To find the diameter of the circle with only the area known, use the formula \(A=\pi\times{r}^{2}\) where \(A=Area\), \(\pi≈3.1415926535897932\), \(r=radius\). We know that Area is equal to \({56.75in}^{2}\)and we know that \(\pi≈3.1415926535897932\), but we do not know what the radius is equal to. In order to figure out what the radius is equal to, solve for r and then plug in what we know.
\(A=\pi\times{r}^{2}\)
\(\frac{A}{\pi}=\frac{\pi\times{r}^{2}}{\pi}\)
\(\frac{A}{\pi}=1\times{r}^{2}\)
\(\frac{A}{\pi}={r}^{2}\)
\(\sqrt{\frac{A}{\pi}}=\sqrt{{r}^{2}}\)
\(\sqrt{\frac{A}{\pi}}=r\)
\(r=\sqrt{\frac{A}{\pi}}\)
\(r=\frac{\sqrt{A}}{\sqrt{\pi}}\)
\(r=\frac{\sqrt{A}}{\sqrt{\pi}}\times\frac{\sqrt{\pi}}{\sqrt{\pi}}\)
\(r=\frac{\sqrt{A}\sqrt{\pi}}{\sqrt{\pi}\sqrt{\pi}}\)
\(r=\frac{\sqrt{A\pi}}{\sqrt{\pi}\sqrt{\pi}}\)
\(r=\frac{\sqrt{A\pi}}{\sqrt{\pi\pi}}\)
\(r=\frac{\sqrt{A\pi}}{\sqrt{{\pi}^{2}}}\)
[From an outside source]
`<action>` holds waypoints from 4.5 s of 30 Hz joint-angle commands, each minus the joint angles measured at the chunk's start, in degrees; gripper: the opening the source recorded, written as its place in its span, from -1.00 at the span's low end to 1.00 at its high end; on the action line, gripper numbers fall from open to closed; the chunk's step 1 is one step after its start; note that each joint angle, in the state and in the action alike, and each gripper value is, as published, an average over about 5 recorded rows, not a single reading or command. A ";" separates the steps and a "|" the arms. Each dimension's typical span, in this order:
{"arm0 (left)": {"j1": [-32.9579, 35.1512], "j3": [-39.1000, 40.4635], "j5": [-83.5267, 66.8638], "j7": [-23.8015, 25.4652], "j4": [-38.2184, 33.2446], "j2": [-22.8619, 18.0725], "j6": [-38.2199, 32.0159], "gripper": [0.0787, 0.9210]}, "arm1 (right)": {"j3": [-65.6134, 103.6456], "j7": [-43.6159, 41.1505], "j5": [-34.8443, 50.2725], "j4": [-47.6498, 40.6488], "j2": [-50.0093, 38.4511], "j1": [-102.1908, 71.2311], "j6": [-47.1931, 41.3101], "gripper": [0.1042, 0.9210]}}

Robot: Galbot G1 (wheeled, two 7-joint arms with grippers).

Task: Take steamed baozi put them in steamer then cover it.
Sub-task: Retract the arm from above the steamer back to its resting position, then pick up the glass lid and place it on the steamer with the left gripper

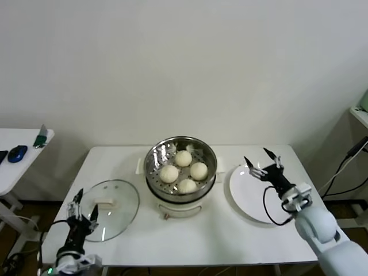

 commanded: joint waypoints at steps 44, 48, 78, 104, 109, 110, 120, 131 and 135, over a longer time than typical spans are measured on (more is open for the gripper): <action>-21.20 3.46 15.52 -8.34 31.47 0.56 -7.57 0.77 | 10.09 -3.92 -8.99 -2.46 8.56 -8.83 -0.74 0.76; -21.85 3.77 14.93 -9.09 31.83 0.76 -7.60 0.77 | 10.13 -4.34 -9.69 -2.67 8.82 -9.14 -0.39 0.76; -21.14 4.51 12.60 -8.73 32.19 1.75 -8.06 -0.54 | 10.12 -5.73 -12.37 -4.01 10.56 -9.06 1.31 0.76; -4.98 6.77 15.41 -5.96 -5.41 13.48 23.51 -0.83 | 9.52 -6.04 -11.77 -7.24 6.39 -5.45 1.79 0.76; -8.22 11.54 9.19 -4.65 -8.41 20.14 29.15 -0.83 | 8.38 -5.93 -12.05 -8.47 6.13 -3.85 1.80 0.76; -8.98 12.84 8.23 -4.39 -8.89 21.47 30.06 -0.83 | 8.10 -5.89 -12.15 -8.69 6.14 -3.58 1.78 0.76; -23.11 32.98 5.53 -0.20 -7.58 23.03 36.76 -0.83 | 6.29 -5.61 -13.56 -10.46 6.69 -1.84 1.80 0.76; -38.28 43.73 14.96 13.98 3.16 10.27 36.81 -0.83 | 7.55 -5.72 -14.10 -12.33 6.39 -1.82 2.54 0.76; -42.60 45.72 16.63 15.83 6.06 6.56 36.81 -0.83 | 8.44 -5.81 -14.15 -12.91 6.28 -2.09 2.84 0.76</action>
\(r=\frac{\sqrt{A\pi}}{\pi}\)
\(r=\frac{\sqrt{56.75\pi}}{\pi}\)
\(r≈\frac{\sqrt{56.75\times3.1415926535897932}}{3.1415926535897932}\)
\(r≈\frac{\sqrt{178.2853830912207641}}{3.1415926535897932}\)
\(r≈\frac{13.3523549642458488717}{3.1415926535897932}\)
\(r≈4.2501865889546685678486\)
Now we know that the radius is approximately equal to \(4.2501865889546685678486\); however, we want to know what the diamanter of the circle is, not the radius. In order to find the diamater, use the formula \(d=2r\) where \(d=diamater\), \(r=radius\).
\(d=2r\)
\(d≈2\times4.2501865889546685678486\)
\(d≈8.5003731779093371356972\)
The diameter of a circle wth an area of \({56.75in}^{2}\) is approximately equal to \(8.5003731779093371356972\).